We keep moving forward, opening new doors, and doing new things, because we're curious and curiosity keeps leading us down new paths. -Walt Disney
AI is the next big thing. Is it a wave, a bubble, or here to stay? I wish I knew. I will tell you what I have learned about and from AI over the last few months.
At the end of the day, it’s a tool, and as we all know, the result of using tools depends on the user. Hammers can drive nails or smash your finger. Read a tape measure correctly and your project can look good, do it wrong and nothing fits. I won’t even talk about knives and saws.
On the other hand, we hear all the time about “Vibe Coding” and how easy it is to just have AI build an app for you. I can tell you I’ve probably tried this 5 or 6 times with limited results. When it’s worked, it’s been amazing and when it hasn’t, it’s no fun to work your way through code you did not write yourself and debug it.
Even if you ask AI to document the code, it’s not always easy to figure out what is going on. One of the things that separates professional developers from amateurs (which I most certainly am not a professional developer) is the ability to easily discern what is being done here. (And I’ll talk more about this in a second) It’s even more fun when you’re not as proficient at the particular language in use. For whatever reason, the AIs I have worked with prefer Python, which I’m learning (just not quick enough).
So what makes a good AI coding experience? Well for me, it’s something I have in abundance from my career, the ability to define requirements and specifications. Understanding how to code is not as important, but asking how to define what needs to be coded is very important. As the old joke goes, it’s all too easy to miss on the requirements, as this picture shows:
This reminds me of an argument that I had with my father as I was preparing to enter college. Being from the first generation of computer scientists and engineers, he was dead set against me being a Computer Science Major. He felt that it was more important to Major in some aspect of business, accounting, finance, even marketing and minor CS. This way I would understand why things needed to be coded the way they were and not just how to code them. His experience from the early days of computing had taught him that. However, I was not really interested in business concepts, and countered with a new course of study called Management Information Systems, which combined some aspects of business, computer science, and actual business applications that might be encountered by those in the business world. He didn’t think it was a good idea, so in youthful protest, I majored in Political Science.

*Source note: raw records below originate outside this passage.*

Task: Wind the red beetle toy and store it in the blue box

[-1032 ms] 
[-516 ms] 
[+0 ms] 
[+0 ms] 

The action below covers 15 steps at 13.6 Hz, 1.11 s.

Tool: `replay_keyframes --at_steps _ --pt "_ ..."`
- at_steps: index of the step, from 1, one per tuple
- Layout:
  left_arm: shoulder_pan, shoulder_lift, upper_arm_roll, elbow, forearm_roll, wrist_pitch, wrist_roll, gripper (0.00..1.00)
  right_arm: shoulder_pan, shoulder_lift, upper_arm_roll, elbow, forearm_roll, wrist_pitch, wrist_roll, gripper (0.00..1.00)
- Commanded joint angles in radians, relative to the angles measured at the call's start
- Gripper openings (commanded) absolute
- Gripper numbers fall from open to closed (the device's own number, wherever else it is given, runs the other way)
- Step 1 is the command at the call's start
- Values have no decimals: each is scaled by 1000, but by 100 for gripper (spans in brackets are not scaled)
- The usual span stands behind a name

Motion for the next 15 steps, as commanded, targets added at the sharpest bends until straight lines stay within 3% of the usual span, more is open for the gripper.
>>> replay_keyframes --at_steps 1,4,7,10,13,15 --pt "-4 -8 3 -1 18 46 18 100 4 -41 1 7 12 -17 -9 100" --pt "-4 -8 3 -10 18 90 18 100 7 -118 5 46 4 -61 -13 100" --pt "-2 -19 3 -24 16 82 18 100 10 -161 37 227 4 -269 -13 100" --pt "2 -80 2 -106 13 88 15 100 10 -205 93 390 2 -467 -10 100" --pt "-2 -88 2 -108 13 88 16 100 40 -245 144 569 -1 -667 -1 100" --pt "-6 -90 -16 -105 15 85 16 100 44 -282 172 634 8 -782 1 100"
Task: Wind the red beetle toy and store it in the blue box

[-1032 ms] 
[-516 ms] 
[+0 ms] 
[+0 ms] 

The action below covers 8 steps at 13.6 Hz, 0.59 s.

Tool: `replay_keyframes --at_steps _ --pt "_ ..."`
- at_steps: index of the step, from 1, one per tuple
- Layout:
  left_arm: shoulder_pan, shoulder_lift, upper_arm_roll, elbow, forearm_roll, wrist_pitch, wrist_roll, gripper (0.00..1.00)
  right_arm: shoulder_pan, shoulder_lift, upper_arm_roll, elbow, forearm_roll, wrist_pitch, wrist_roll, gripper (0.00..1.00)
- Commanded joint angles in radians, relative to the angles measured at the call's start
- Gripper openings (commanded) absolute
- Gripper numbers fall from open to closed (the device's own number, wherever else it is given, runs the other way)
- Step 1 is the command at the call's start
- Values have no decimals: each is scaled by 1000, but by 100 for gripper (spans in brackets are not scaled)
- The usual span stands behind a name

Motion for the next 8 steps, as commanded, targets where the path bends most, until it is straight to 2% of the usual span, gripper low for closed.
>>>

OK, so enough of the biographical tidbits, how does this all relate to AI and coding? When defining a task with AI, it’s the requirements and their details that matter more than anything else.
Want to design a system, OK, what does it need to do from start to finish? Anything left as undefined or that you think is generally known is a potential spot for issues. One of the nicer things about AI is that it can be iterative, so as results are displayed and tested it’s easy to add in a feature and say “assume all documents are located in the user’s document folder” than not specifying it and then getting some new code. By the way, I’d also add in a declaration if this is a Windows, Mac, or Linux application since that will definitely affect where the documents are stored, and if it’s supposed to work in any environment, you might want to make this a configurable parameter. If anything, it’s too easy for a novice AI developer to work themselves into a corner by getting deeper into interesting features, than just getting the thing working. When coding under this paradigm, it’s a good idea to establish basic functionality before adding in extra features and functionality (something I’ve learned from hard experience)
As a best practice, something that I have been consistently adding to my AI Prompts is a clause along the lines of “Identify and address any issues or conflicts with best practices in this specification” I find that the tool will typically present things that I haven’t thought of and dwell on things that are potentially important, but not essential. I was using AI to build some demonstration code that had some security values hard coded and in plain text. Definitely a no-no in the professional world, but good enough for a simple one-off demonstration. So I added to the specification a notice that this was for a demonstration and not for production usage.
At the end of the day, what does this all mean? I’m going to make a few guesses:
• Writing code manually will become less important, if not outright deprecated. As people get more familiar with AI prompting, it will become irrelevant for creating basic applications and tools. I don’t think that major applications or operating systems will be built this way any time soon, so there’s no immediate worry for professional developers.
◦ This doesn’t mean that basic application development will be easy or seamless. Indeed, those who do develop in this fashion will need to be tight when defining specifications and scope. I foresee new teaching methods that will develop and enhance these needs.
◦ There’s still going to be a need for professional programmers. Currently, AI works by working with large libraries of information. As AI doesn’t truly create at this point, we still need developers that can create new ways of approaching problems and developing algorithms.
• We need to carefully examine the security models that will address how our AI tools interact with each other, whether it is for interacting on our behalf with other agents/systems for buying things, doing research, achieving a goal or creating applications.
My thinking is that the overall acceptance of AI as something truly useful and not a bubble depends on how the tools develop and are embraced not only by professionals, but by the average user. Part of this will be the design of the tools, is the head of the hammer too big; making it easy to hit one’s thumb? Can we easily read the tape measure to get correct measurements? And of course, can we adapt AI tools so that they are easy to understand and use? I’m pretty sure we will, but the road ahead could be somewhat rocky.